A SUPPORTER of the medical profession may be found in Kate Field, of Washington. She says: There are plenty of defects in medical art, and plenty of shortcomings. If an all-wise Creator could not make a human frame perfect enough to keep in order through all the hardships we put it through, it seems pretty audacious to demand of the poor human being who puts us in repair from time to time, that he should make his work permanently effectual. Of one thing, too, we may be certain. No profession is followed so largely for the love of it by all classes of its members as medicine; and again, that no other skill and learning is so often exercised without the faintest hope of reward as the experienced judgment of the average physician. If doctors were really the hypocritical experimenters that humorists in robust health seem to think them, they should yet command our respect for their professional enthusiasm and their philanthropy.
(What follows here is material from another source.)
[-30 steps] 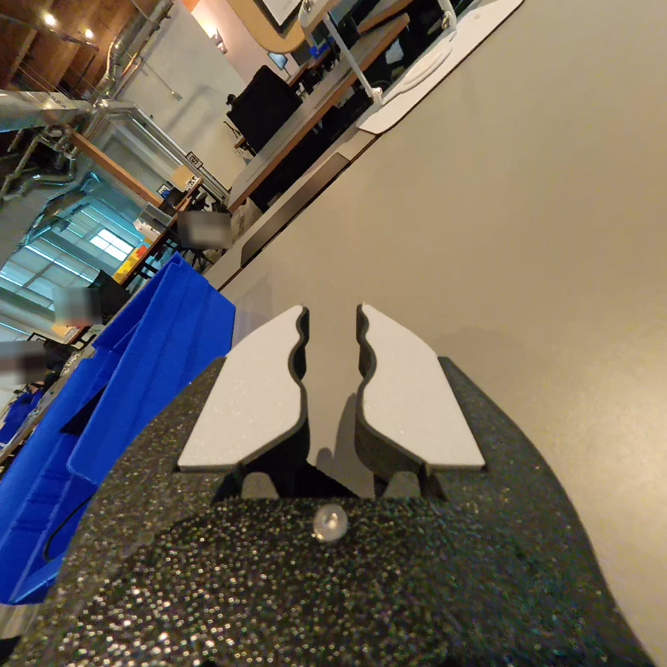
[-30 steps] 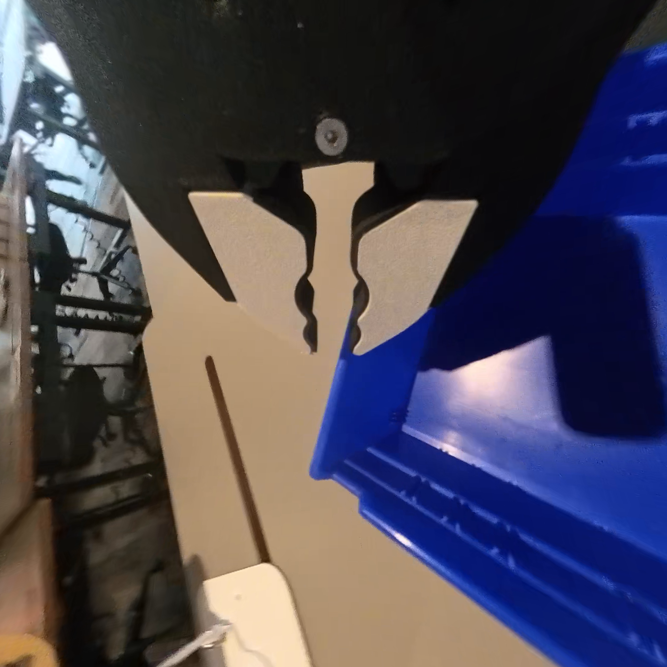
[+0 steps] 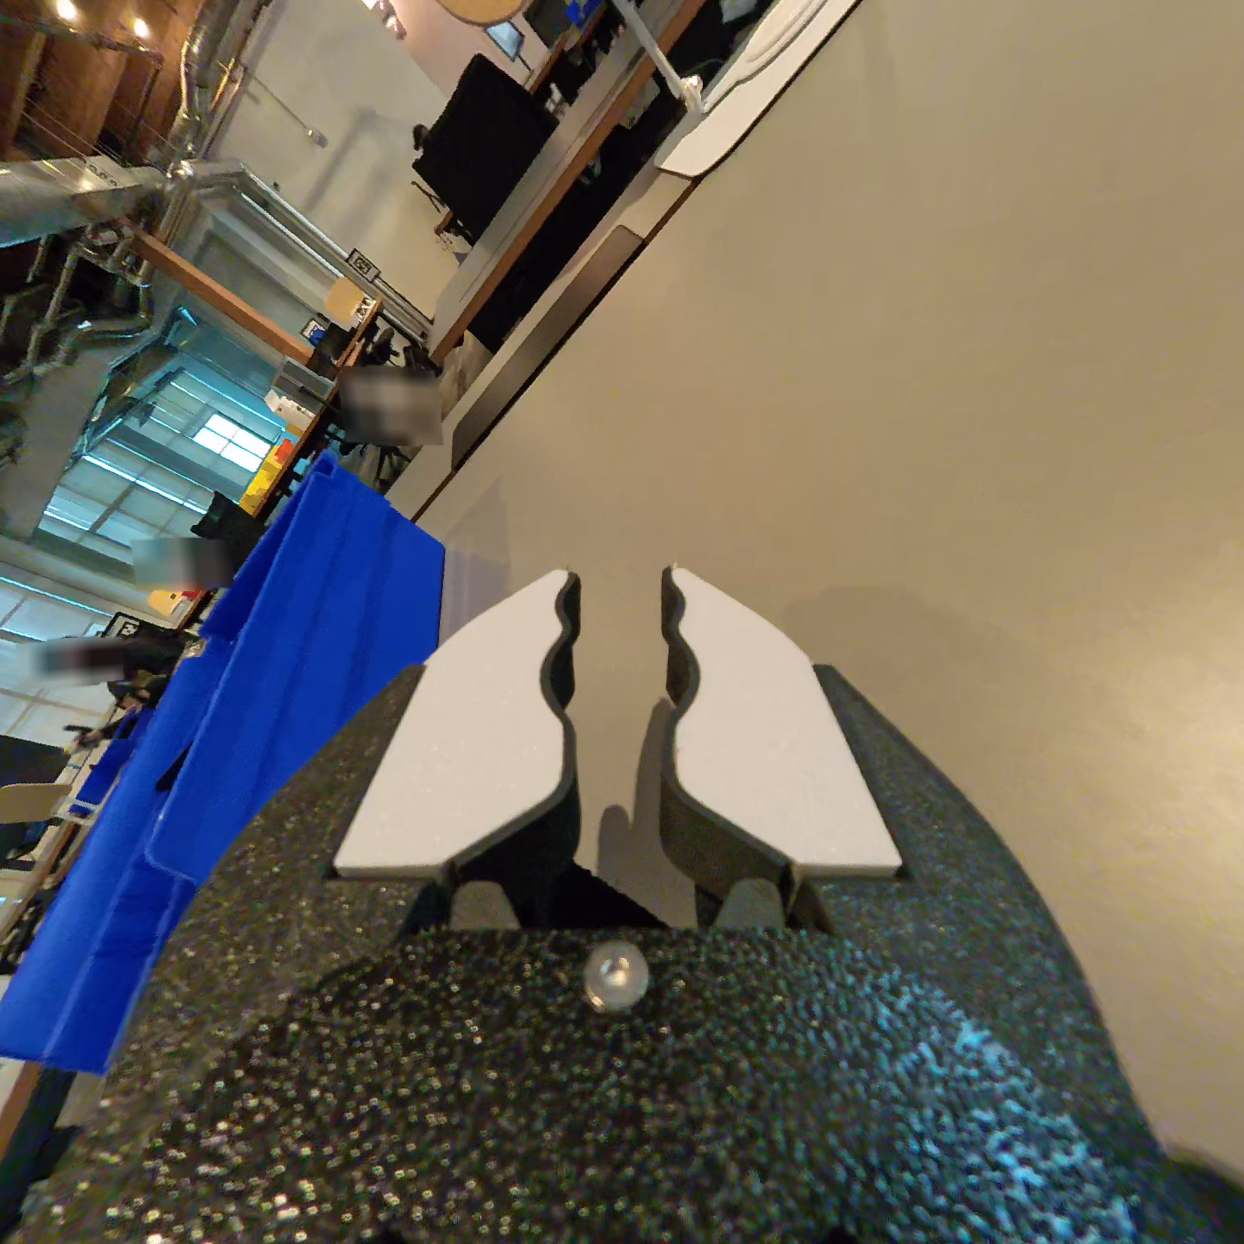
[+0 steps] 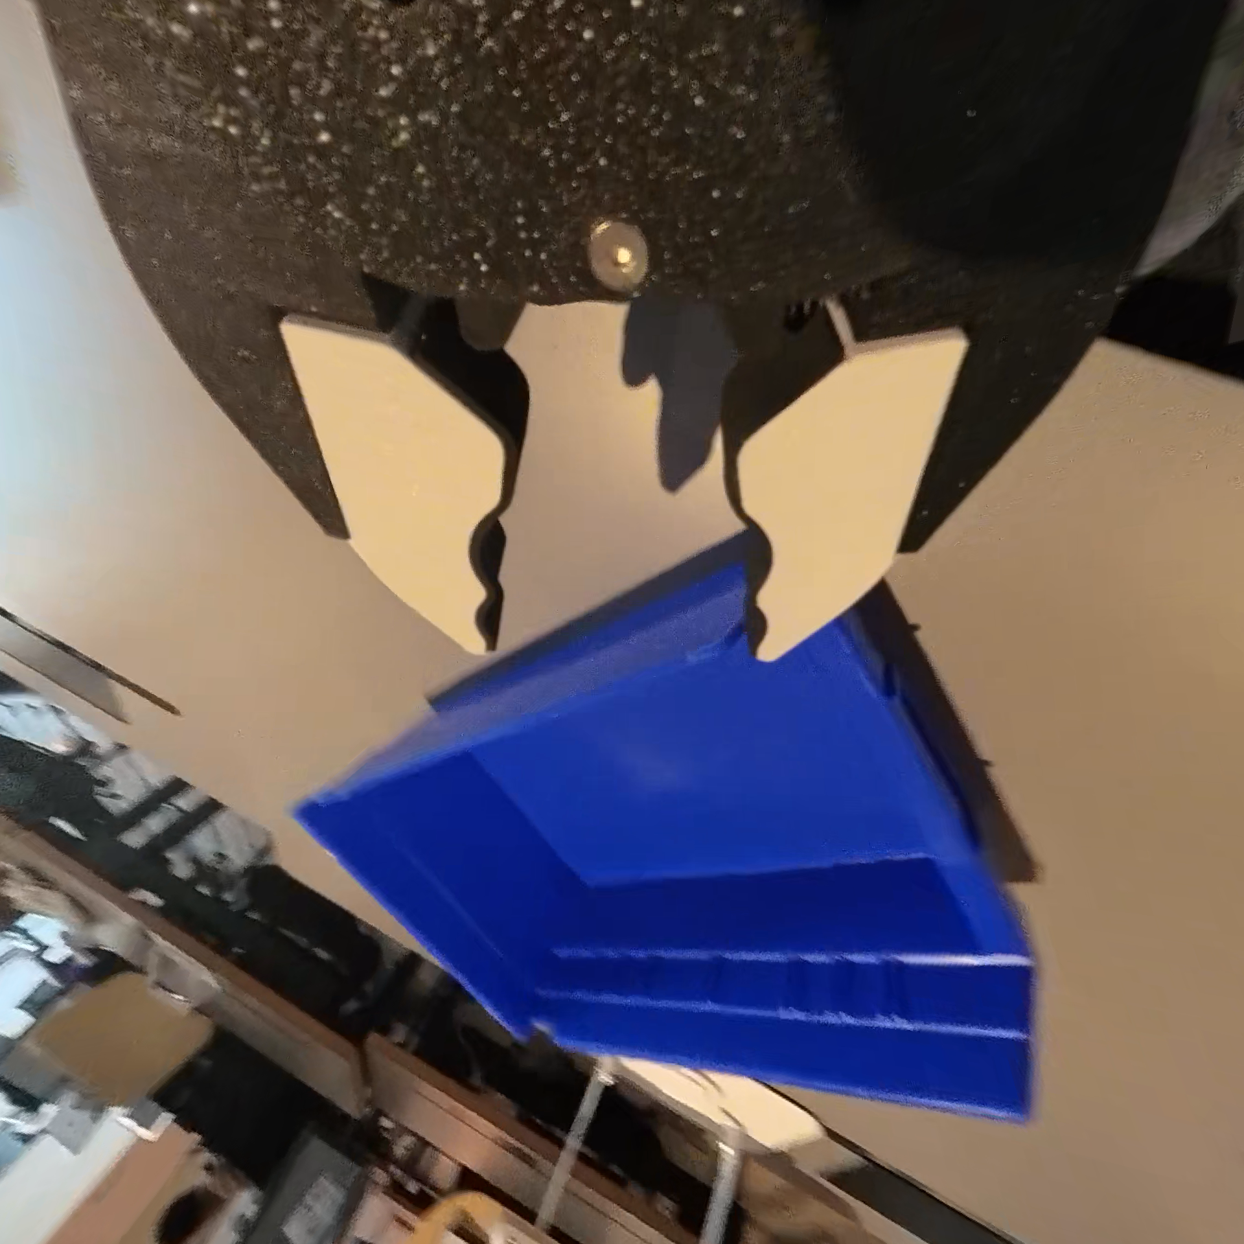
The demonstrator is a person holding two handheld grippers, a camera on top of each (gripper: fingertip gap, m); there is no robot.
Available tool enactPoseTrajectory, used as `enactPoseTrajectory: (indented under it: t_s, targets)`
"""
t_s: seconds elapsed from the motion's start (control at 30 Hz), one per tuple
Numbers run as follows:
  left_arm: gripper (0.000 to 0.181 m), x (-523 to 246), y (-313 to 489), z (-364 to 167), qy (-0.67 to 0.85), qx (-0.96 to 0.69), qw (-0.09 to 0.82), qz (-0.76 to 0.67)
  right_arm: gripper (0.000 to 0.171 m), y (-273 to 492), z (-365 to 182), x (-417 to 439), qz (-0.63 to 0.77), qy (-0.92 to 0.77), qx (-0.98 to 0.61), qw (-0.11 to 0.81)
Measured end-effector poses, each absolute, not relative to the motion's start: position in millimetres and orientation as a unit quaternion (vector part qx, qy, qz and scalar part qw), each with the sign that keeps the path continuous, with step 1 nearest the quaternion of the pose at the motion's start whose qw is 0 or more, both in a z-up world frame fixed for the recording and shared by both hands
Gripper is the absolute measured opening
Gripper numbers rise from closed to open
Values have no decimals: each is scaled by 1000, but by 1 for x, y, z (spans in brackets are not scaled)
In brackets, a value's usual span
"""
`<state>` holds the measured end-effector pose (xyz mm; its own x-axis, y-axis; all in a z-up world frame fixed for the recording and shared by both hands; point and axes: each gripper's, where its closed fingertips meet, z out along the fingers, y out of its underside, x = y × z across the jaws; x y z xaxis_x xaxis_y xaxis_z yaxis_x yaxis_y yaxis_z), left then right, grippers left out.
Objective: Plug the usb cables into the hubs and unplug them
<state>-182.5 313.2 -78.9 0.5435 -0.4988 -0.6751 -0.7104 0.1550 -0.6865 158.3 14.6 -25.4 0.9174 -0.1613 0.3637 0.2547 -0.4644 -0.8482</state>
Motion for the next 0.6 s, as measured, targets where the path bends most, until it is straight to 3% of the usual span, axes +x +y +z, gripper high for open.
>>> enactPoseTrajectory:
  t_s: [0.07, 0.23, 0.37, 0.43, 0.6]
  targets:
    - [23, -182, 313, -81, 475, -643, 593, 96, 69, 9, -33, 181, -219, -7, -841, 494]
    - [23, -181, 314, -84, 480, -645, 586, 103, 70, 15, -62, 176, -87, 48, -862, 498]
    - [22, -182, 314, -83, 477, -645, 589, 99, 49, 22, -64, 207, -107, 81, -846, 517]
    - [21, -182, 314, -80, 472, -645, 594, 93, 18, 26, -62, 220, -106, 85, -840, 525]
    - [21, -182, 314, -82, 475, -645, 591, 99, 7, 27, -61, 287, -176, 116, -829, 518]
THE INFLUENCE OF PREGNANCY ON EPILEPSY.-A very exhaustive article by Dr. Guder on this subject is carried through two numbers of the Medicinishchirurgisches Centralbl. The author has made extended research into the data bearing on this question. This, taken conjointly with his own personal experience of such cases, enables him to draw the following conclusions: That epileptic attacks were, as a rule, absent during pregnancy, but that they were always sure to make their appearance during and after the puerperal period; that there was the fact of the off-spring of such women being predisposed to epileptic or eclamptic attacks, to be taken into consideration. For his part the author was disposed to persuade, as far as possible, epileptics from marriage and that if pregnancy did occur he was in favor of artificial abortion. He thought that an effective means of stamping out, or at any rate of preventing children being born with a predisposition to epilepsy, would be the sterilization of epileptics by castration or ligation of the tubes. As to the predisposition of epileptics to eclampsia there was still a great difference of opinion among observers in this direction. Nerlinger thought that for one thing a differential diagnosis of an attack, occurring during the puerperal state in an epileptic, was difficult to make, as to whether it was an epileptic or eclamptic seizure, and that as to the question of predisposition of epileptics to eclampsia the matter was by no means settled. And also that in young children predisposed by neurotic inheritance to epilepsy it would be a difficult matter to say whether the first attack was epilepsy or eclampsia. Fere thought that there was a close association, in predisposed neurotics, between epilepsy and eclampsia.--Journal of Nervous and Mental Diseases.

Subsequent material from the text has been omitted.